> **Data block**:
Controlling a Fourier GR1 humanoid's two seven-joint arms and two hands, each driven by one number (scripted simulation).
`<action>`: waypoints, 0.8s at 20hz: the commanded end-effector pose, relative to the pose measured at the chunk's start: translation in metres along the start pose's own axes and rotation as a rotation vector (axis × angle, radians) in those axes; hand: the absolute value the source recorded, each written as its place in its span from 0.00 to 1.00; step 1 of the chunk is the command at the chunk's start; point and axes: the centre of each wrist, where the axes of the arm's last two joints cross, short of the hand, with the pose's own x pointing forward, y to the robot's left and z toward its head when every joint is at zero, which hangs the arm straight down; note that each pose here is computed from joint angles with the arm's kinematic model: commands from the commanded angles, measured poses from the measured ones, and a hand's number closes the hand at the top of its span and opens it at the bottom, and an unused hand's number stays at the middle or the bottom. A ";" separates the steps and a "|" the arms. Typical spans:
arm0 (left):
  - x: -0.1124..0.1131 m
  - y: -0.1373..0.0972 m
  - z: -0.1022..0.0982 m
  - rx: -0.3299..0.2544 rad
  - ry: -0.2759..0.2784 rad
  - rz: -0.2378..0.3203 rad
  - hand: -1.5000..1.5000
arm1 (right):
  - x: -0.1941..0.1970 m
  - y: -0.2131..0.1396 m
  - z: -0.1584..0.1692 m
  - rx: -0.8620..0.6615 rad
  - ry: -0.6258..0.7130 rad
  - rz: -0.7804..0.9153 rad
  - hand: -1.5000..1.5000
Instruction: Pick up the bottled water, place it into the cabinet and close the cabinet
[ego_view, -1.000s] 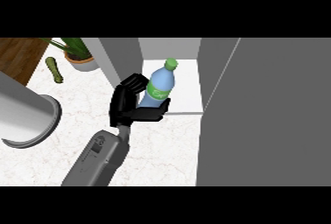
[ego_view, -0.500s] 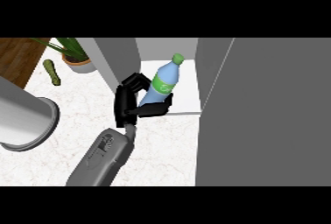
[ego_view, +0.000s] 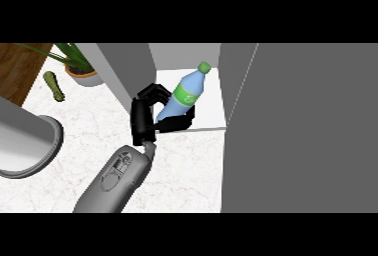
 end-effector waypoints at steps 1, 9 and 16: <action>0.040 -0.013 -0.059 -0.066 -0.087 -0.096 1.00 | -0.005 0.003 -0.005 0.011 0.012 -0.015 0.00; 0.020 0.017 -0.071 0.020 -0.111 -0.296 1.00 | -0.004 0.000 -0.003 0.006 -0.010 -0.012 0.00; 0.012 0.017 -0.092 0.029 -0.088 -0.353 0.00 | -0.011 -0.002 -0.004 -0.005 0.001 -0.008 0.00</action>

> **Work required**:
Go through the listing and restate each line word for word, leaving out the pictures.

> **Exercise response**:
Controlling a Fourier GR1 humanoid's two seven-joint arms and two hands, each driven by one number (scripted simulation).
`<action>`: waypoints, 0.8s at 20hz: the commanded end-effector pose, relative to the pose measured at the chunk's start: translation in metres along the start pose's own axes and rotation as a rotation vector (axis × angle, radians) in those axes; hand: the absolute value the source recorded, each written as its place in its span from 0.00 to 1.00; step 1 of the chunk is the command at the chunk's start; point and axes: the centre of each wrist, where the axes of the arm's last two joints cross, short of the hand, with the pose's own x pointing forward, y to the robot's left and z toward its head when every joint is at zero, which hangs the arm straight down; note that each pose here is computed from joint angles with the arm's kinematic model: commands from the commanded angles, measured poses from the measured ones, and a hand's number closes the hand at the top of its span and opens it at the bottom, and an unused hand's number stays at the middle or the bottom. A ";" separates the steps and a "|" the arms. Typical spans:
arm0 (left):
  - x: -0.1124..0.1131 m
  - y: -0.1373..0.0972 m
  - z: -0.1022..0.0982 m
  - rx: -0.3299..0.2544 rad
  - ry: -0.2759..0.2784 rad
  - rz: -0.2378..0.3203 rad
  - hand: -1.5000..1.5000
arm1 (right):
  - x: -0.1941..0.1970 m
  - y: -0.2131..0.1396 m
  - z: -0.1584..0.1692 m
  - rx: -0.8620..0.6615 rad
  - ry: -0.6258..0.7130 rad
  - rz: -0.7804..0.9153 rad
  - hand: -1.5000..1.5000
Instruction: Pick up the bottled water, place it into the cabinet and close the cabinet
[ego_view, -1.000s] 
[ego_view, -0.500s] 
[ego_view, +0.000s] 
 end-effector waypoints at steps 1, 9 and 16: <action>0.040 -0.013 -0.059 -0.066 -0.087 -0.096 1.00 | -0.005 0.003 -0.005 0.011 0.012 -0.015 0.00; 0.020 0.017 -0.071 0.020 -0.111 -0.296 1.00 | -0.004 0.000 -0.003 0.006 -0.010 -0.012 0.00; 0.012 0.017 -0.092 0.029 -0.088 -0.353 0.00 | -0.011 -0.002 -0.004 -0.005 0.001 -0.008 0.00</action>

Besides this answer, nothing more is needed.